• [Your goal]: Filter the data below, keeping only lines that contain "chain".
-----
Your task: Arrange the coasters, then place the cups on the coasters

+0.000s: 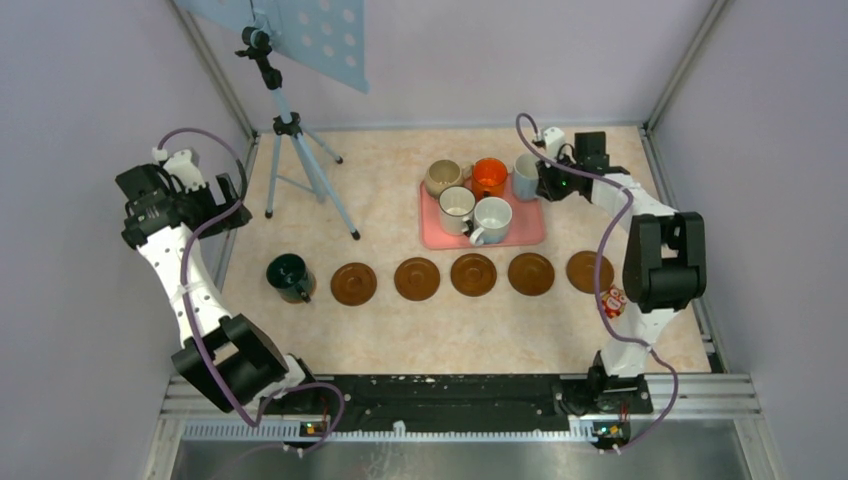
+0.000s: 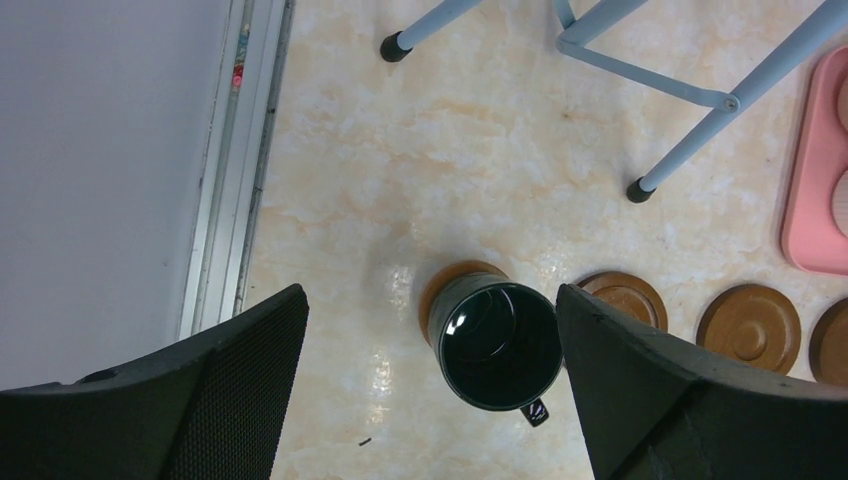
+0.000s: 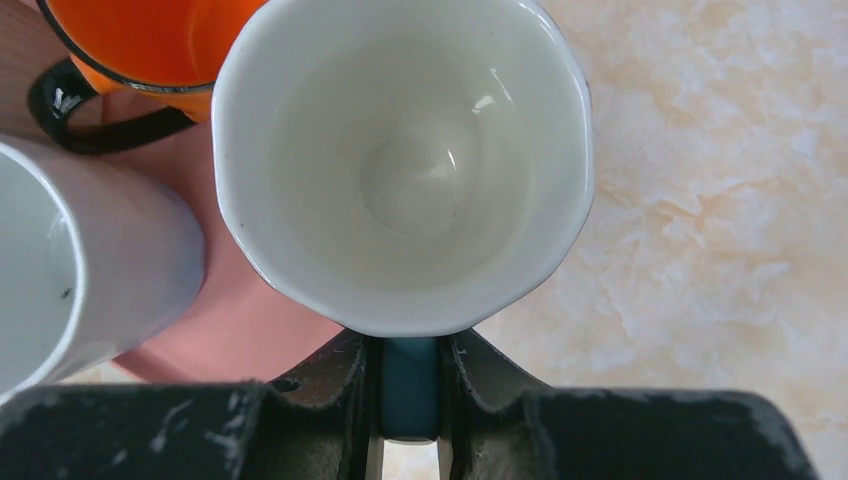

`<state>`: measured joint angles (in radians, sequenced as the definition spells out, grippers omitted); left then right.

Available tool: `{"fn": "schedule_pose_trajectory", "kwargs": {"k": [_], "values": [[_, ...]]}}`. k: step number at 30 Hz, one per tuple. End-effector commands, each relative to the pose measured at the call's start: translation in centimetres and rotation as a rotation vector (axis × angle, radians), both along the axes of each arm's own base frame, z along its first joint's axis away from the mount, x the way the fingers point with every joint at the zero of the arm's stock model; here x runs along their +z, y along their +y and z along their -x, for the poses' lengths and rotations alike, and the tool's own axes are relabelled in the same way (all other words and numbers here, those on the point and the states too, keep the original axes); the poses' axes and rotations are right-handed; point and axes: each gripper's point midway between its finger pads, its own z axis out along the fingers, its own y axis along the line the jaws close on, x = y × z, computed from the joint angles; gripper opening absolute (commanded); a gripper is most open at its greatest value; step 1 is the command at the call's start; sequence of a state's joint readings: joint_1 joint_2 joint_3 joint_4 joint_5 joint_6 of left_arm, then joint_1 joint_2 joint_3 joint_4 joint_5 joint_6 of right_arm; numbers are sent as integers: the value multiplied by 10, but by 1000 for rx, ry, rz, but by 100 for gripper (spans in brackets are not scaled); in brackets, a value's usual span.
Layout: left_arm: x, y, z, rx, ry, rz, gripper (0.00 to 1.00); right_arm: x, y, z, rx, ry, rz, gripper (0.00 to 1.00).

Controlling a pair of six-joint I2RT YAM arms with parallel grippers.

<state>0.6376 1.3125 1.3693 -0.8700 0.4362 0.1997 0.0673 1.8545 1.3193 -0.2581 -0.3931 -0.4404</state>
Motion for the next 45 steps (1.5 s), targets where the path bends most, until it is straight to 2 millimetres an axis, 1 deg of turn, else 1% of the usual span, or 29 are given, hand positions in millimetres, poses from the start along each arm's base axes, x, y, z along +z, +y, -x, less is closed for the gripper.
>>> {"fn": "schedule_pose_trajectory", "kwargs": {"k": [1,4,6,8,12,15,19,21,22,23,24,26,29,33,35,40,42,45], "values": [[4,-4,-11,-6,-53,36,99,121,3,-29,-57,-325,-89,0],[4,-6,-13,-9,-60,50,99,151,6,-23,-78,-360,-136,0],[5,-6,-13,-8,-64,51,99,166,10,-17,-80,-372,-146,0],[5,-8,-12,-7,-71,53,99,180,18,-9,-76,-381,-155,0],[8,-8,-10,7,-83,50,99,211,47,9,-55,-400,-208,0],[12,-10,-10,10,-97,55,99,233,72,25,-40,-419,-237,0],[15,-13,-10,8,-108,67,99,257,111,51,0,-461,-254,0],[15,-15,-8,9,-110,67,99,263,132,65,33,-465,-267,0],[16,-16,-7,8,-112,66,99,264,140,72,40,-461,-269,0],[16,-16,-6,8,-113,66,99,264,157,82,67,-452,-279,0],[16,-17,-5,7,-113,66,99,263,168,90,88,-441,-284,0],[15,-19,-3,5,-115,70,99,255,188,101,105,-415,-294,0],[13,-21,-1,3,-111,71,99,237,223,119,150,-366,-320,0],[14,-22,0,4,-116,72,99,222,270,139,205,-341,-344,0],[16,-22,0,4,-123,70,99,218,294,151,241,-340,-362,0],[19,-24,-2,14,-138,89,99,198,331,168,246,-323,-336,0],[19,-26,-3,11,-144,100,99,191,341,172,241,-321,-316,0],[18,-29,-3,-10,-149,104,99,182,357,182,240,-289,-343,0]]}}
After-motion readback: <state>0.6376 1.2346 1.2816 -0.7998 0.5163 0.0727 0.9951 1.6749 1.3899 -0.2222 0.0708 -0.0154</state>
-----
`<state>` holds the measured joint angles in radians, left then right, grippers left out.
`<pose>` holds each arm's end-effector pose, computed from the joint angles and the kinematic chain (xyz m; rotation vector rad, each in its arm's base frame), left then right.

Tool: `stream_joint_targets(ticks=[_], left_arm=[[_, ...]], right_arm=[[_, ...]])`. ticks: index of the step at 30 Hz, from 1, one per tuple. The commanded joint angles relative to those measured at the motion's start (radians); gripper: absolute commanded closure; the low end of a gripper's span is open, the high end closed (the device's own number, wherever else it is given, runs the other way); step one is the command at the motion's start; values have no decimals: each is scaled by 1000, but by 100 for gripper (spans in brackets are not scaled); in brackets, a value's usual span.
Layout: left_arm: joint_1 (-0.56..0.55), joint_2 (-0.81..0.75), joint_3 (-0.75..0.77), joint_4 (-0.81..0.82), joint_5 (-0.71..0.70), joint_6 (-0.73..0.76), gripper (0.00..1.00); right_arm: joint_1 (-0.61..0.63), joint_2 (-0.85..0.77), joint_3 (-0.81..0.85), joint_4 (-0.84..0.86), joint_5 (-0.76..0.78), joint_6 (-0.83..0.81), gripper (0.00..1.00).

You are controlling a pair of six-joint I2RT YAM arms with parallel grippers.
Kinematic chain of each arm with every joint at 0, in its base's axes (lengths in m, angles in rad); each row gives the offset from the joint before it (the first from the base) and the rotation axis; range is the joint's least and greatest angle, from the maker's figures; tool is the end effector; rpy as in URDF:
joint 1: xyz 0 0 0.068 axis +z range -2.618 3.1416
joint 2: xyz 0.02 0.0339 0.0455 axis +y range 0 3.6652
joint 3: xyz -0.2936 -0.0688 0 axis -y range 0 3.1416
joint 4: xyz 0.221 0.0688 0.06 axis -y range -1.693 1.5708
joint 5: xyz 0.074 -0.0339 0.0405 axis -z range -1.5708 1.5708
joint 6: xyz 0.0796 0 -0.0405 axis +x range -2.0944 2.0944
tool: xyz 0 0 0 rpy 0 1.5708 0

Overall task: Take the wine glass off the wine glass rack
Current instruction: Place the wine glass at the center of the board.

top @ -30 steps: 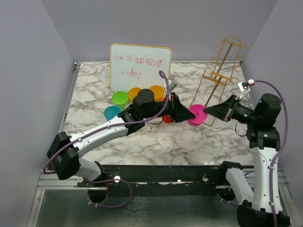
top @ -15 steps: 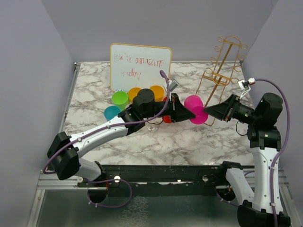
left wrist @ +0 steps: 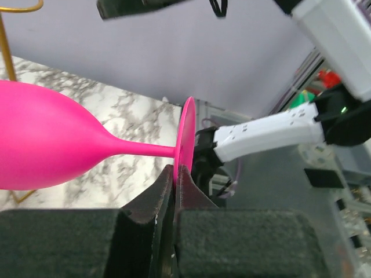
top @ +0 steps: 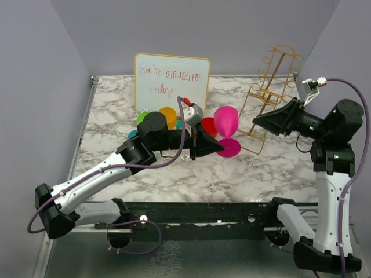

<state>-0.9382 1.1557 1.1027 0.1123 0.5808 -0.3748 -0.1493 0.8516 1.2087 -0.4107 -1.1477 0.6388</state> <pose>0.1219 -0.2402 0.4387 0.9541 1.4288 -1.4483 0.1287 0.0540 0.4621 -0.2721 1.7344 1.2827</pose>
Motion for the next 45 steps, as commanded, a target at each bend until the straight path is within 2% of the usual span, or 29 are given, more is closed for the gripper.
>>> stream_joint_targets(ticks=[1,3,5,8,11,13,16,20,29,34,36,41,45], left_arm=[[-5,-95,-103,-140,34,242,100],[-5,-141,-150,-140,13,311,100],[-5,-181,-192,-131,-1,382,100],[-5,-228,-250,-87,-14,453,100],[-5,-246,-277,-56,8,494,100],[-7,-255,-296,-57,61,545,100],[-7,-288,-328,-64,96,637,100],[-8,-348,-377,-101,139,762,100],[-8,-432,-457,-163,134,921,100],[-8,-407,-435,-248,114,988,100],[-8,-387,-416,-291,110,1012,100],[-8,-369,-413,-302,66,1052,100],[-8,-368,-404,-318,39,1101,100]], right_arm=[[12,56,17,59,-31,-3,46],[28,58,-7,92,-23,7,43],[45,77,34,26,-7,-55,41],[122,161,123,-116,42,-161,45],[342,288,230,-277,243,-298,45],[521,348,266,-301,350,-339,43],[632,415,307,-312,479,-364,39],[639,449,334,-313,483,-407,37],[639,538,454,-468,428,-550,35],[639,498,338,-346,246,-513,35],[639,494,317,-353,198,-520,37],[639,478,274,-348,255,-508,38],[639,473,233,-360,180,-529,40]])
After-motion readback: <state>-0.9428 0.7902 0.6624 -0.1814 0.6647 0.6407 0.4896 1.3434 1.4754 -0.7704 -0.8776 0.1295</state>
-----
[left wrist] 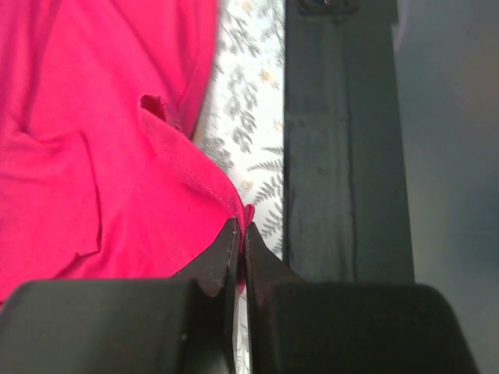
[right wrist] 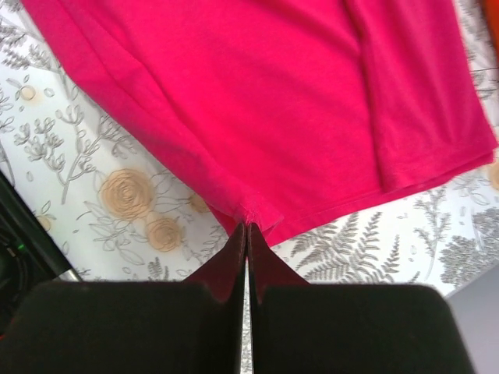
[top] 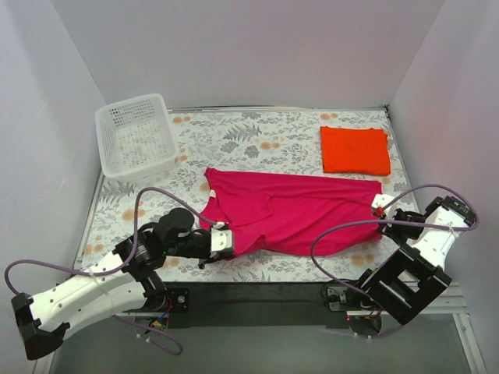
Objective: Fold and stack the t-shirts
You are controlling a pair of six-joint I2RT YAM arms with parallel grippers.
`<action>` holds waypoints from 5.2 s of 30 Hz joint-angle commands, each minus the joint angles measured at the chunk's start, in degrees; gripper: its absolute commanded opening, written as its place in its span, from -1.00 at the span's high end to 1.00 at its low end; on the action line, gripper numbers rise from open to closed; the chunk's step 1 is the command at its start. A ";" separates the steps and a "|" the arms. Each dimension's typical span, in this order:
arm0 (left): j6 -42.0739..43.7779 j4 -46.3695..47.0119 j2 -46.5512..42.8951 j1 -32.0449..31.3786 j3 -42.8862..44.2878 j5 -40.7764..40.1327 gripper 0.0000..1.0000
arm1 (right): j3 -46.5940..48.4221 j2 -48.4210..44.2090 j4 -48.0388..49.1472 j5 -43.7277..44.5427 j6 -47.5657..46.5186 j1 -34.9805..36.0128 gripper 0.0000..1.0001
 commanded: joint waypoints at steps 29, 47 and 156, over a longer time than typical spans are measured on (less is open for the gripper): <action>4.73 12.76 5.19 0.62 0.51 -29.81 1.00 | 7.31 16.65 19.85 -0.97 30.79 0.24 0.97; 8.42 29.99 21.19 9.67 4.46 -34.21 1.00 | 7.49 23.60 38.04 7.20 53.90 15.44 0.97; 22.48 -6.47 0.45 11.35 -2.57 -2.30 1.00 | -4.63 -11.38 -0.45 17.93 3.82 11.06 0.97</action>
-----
• [Final answer]:
`<pose>` holds each arm's end-effector pose, computed from the joint angles and the kinematic chain (xyz m; rotation vector rad, each in its arm's base frame), left then right.
Kinematic chain of each arm with every joint at 0, in its base's axes (lengths in m, angles in rad); each row gives the offset from the joint before it (the first from the base) and the rotation axis; range is the joint's least and greatest angle, from the maker's figures; tool is the end effector; rpy as in URDF:

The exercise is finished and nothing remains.